マウス胚の生殖原基から単離された一次前駆生殖細胞は、形態、免疫学的表現型、および機能的特性において、スティーブンソンが奇形癌および胚芽細胞から得たES細胞と一致した。ES細胞を胚盤胞に導入した後に生まれたキメラでは、臓器のアロフェン形態形成は、肝臓、肺、腎臓において、ドナーとレシピエントの構造的・機能的単位がモザイク状に交互に出現する特徴を示した。
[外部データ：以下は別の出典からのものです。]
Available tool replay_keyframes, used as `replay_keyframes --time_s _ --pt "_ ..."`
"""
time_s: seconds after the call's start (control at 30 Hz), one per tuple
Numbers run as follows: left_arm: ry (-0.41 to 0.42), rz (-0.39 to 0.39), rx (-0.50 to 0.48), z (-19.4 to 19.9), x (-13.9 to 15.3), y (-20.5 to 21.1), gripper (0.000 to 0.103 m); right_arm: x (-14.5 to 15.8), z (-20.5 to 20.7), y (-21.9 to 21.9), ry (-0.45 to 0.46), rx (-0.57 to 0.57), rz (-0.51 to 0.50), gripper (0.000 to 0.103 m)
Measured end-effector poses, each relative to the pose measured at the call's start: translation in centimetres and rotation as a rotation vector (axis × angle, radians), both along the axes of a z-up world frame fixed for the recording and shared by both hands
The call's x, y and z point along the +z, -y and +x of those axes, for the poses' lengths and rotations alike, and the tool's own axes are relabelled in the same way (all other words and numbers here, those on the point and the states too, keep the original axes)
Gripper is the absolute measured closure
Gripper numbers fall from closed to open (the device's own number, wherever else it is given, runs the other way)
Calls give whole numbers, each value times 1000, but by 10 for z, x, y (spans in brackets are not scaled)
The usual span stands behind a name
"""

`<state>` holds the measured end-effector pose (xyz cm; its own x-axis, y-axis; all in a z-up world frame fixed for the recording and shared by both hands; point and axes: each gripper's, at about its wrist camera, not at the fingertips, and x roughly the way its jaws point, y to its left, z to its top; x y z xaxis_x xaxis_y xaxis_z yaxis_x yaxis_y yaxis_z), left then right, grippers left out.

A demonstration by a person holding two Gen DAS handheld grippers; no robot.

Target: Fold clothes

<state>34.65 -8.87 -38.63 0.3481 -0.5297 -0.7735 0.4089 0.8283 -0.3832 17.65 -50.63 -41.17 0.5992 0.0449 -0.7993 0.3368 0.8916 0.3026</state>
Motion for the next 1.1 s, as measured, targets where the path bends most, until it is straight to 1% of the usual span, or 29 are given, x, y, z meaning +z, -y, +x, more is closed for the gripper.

場合によっては、レシピエント細胞とドナー細胞の両方からなる腸陰窩または肝小葉の形成が観察された。しかし、形態形成は常にレシピエントが属する種の遺伝プログラムに従って実現され、キメリズムは細胞レベルに限定されていた。

その後、選択栄養培地中にLIFが必須に存在すると、間葉系由来細胞（胎児線維芽細胞）のフィーダー層上で細胞分化を伴わずにES細胞が増殖することが確立されました。LIFは選択栄養培地中に必須に存在するため、幹細胞と前駆細胞のみが選択的に生存し、大多数の特殊な細胞要素は死滅します。このような方法を使用して、1998年にジェームズ・トムソンはヒト胚盤胞の内部細胞塊から5つの不死化ES細胞株を単離しました。同じ年、ジョン・ゲルハートは4～5週齢のヒト胚の生殖結節から不死ES細胞株を単離する方法を開発しました。その独自の特性により、わずか2年後には、ES細胞と確定組織の幹細胞が再生医療と遺伝子治療の現場で使用され始めました。